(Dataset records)
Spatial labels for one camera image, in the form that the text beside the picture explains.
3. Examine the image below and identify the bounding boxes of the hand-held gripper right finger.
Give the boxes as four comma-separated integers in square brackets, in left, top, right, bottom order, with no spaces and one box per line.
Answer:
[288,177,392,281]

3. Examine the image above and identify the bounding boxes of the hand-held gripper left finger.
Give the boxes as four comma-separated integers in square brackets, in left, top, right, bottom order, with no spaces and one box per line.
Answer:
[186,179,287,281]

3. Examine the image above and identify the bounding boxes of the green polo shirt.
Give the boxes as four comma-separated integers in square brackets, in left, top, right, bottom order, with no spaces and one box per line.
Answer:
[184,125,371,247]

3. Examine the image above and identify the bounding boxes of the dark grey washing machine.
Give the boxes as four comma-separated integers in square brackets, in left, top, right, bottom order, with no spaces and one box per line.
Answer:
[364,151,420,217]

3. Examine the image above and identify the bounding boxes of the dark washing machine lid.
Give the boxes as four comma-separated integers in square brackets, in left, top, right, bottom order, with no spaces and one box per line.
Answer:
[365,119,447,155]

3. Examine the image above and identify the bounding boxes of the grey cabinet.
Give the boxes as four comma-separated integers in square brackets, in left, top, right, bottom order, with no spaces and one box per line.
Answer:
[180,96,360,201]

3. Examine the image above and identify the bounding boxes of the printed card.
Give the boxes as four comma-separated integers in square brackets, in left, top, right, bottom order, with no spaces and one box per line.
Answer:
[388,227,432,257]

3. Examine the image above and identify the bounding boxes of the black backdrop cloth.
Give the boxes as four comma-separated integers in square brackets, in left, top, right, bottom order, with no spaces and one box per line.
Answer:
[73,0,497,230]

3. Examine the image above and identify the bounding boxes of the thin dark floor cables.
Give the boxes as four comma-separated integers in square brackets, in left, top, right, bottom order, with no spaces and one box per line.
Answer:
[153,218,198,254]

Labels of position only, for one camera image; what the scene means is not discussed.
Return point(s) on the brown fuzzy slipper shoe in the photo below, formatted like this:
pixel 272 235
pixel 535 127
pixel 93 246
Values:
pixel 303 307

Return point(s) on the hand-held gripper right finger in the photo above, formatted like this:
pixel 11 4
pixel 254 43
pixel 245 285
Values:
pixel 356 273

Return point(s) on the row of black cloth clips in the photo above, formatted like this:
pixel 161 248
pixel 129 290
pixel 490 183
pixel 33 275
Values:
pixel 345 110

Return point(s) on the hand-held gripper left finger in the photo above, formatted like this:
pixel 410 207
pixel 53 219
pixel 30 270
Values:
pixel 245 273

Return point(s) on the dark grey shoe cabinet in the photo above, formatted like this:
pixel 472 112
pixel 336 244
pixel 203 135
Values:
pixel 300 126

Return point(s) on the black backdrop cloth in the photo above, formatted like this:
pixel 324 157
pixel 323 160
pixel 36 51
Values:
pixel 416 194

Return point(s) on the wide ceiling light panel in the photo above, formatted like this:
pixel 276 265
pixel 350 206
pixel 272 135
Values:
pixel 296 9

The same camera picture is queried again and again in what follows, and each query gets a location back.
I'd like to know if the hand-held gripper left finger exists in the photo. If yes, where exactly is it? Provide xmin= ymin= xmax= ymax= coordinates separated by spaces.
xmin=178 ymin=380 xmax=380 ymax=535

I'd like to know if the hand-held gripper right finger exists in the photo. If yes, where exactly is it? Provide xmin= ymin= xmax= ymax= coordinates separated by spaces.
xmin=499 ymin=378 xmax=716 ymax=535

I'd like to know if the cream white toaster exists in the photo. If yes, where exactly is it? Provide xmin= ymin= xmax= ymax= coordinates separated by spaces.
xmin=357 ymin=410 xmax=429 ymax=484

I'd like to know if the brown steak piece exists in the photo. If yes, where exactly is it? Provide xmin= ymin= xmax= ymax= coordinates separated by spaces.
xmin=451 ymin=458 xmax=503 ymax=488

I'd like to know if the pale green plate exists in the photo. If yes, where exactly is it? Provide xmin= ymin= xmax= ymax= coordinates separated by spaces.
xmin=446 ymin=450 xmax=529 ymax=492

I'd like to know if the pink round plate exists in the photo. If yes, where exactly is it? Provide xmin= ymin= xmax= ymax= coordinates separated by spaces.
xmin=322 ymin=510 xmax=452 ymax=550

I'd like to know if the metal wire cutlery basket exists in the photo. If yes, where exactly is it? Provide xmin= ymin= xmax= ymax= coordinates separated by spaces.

**What you need to do**
Output every record above, exactly as written.

**Output for this exercise**
Spatial labels for one camera image, in the form that the text beside the picture explains.
3. Examine the image below and identify the bounding boxes of the hand-held gripper right finger.
Give the boxes as four comma-separated integers in square brackets, in left, top, right, bottom order, with no spaces and one box per line.
Answer:
[288,177,392,281]

3. Examine the image above and identify the bounding boxes of the hand-held gripper left finger.
Give the boxes as four comma-separated integers in square brackets, in left, top, right, bottom order, with no spaces and one box per line.
Answer:
[186,179,287,281]

3. Examine the image above and identify the bounding boxes of the green polo shirt.
Give the boxes as four comma-separated integers in square brackets, in left, top, right, bottom order, with no spaces and one box per line.
Answer:
[184,125,371,247]

3. Examine the image above and identify the bounding boxes of the dark grey washing machine.
Give the boxes as four comma-separated integers in square brackets, in left, top, right, bottom order, with no spaces and one box per line.
Answer:
[364,151,420,217]

3. Examine the image above and identify the bounding boxes of the dark washing machine lid.
Give the boxes as four comma-separated integers in square brackets, in left, top, right, bottom order, with no spaces and one box per line.
Answer:
[365,119,447,155]

3. Examine the image above and identify the bounding boxes of the grey cabinet.
Give the boxes as four comma-separated integers in square brackets, in left, top, right, bottom order, with no spaces and one box per line.
Answer:
[180,96,360,201]

3. Examine the image above and identify the bounding boxes of the printed card.
Give the boxes as four comma-separated integers in square brackets, in left, top, right, bottom order, with no spaces and one box per line.
Answer:
[388,227,432,257]

3. Examine the image above and identify the bounding boxes of the black backdrop cloth.
Give the boxes as four comma-separated integers in square brackets, in left, top, right, bottom order, with no spaces and one box per line.
Answer:
[73,0,497,230]

3. Examine the image above and identify the bounding boxes of the thin dark floor cables.
Give the boxes as four comma-separated integers in square brackets, in left, top, right, bottom order, with no spaces and one box per line.
Answer:
[153,218,198,254]

Labels of position only, for one camera image; what the scene means is not discussed.
Return point(s) on the brown fuzzy slipper shoe in the photo below, formatted like this:
pixel 272 235
pixel 535 127
pixel 93 246
Values:
pixel 303 307

Return point(s) on the hand-held gripper right finger in the photo above, formatted like this:
pixel 11 4
pixel 254 43
pixel 245 285
Values:
pixel 356 273

Return point(s) on the row of black cloth clips in the photo above, formatted like this:
pixel 161 248
pixel 129 290
pixel 490 183
pixel 33 275
Values:
pixel 345 110

Return point(s) on the hand-held gripper left finger in the photo above, formatted like this:
pixel 410 207
pixel 53 219
pixel 30 270
Values:
pixel 245 273

Return point(s) on the dark grey shoe cabinet in the photo above, formatted like this:
pixel 472 112
pixel 336 244
pixel 203 135
Values:
pixel 300 126

Return point(s) on the black backdrop cloth in the photo above, formatted like this:
pixel 324 157
pixel 323 160
pixel 36 51
Values:
pixel 416 194

Return point(s) on the wide ceiling light panel in the photo above, formatted like this:
pixel 276 265
pixel 350 206
pixel 272 135
Values:
pixel 296 9

The same camera picture is queried again and again in what follows, and each query gets a location back.
I'd like to know if the hand-held gripper left finger exists in the photo. If yes, where exactly is it? Provide xmin= ymin= xmax= ymax= coordinates separated by spaces.
xmin=178 ymin=380 xmax=380 ymax=535

I'd like to know if the hand-held gripper right finger exists in the photo. If yes, where exactly is it? Provide xmin= ymin= xmax= ymax= coordinates separated by spaces.
xmin=499 ymin=378 xmax=716 ymax=535

I'd like to know if the cream white toaster exists in the photo. If yes, where exactly is it? Provide xmin= ymin= xmax= ymax= coordinates separated by spaces.
xmin=357 ymin=410 xmax=429 ymax=484

I'd like to know if the brown steak piece exists in the photo. If yes, where exactly is it? Provide xmin= ymin= xmax= ymax= coordinates separated by spaces.
xmin=451 ymin=458 xmax=503 ymax=488

I'd like to know if the pale green plate exists in the photo. If yes, where exactly is it? Provide xmin= ymin= xmax= ymax= coordinates separated by spaces.
xmin=446 ymin=450 xmax=529 ymax=492

I'd like to know if the pink round plate exists in the photo. If yes, where exactly is it? Provide xmin= ymin= xmax= ymax= coordinates separated by spaces.
xmin=322 ymin=510 xmax=452 ymax=550

I'd like to know if the metal wire cutlery basket exists in the photo. If yes, where exactly is it? Provide xmin= ymin= xmax= ymax= coordinates separated by spaces.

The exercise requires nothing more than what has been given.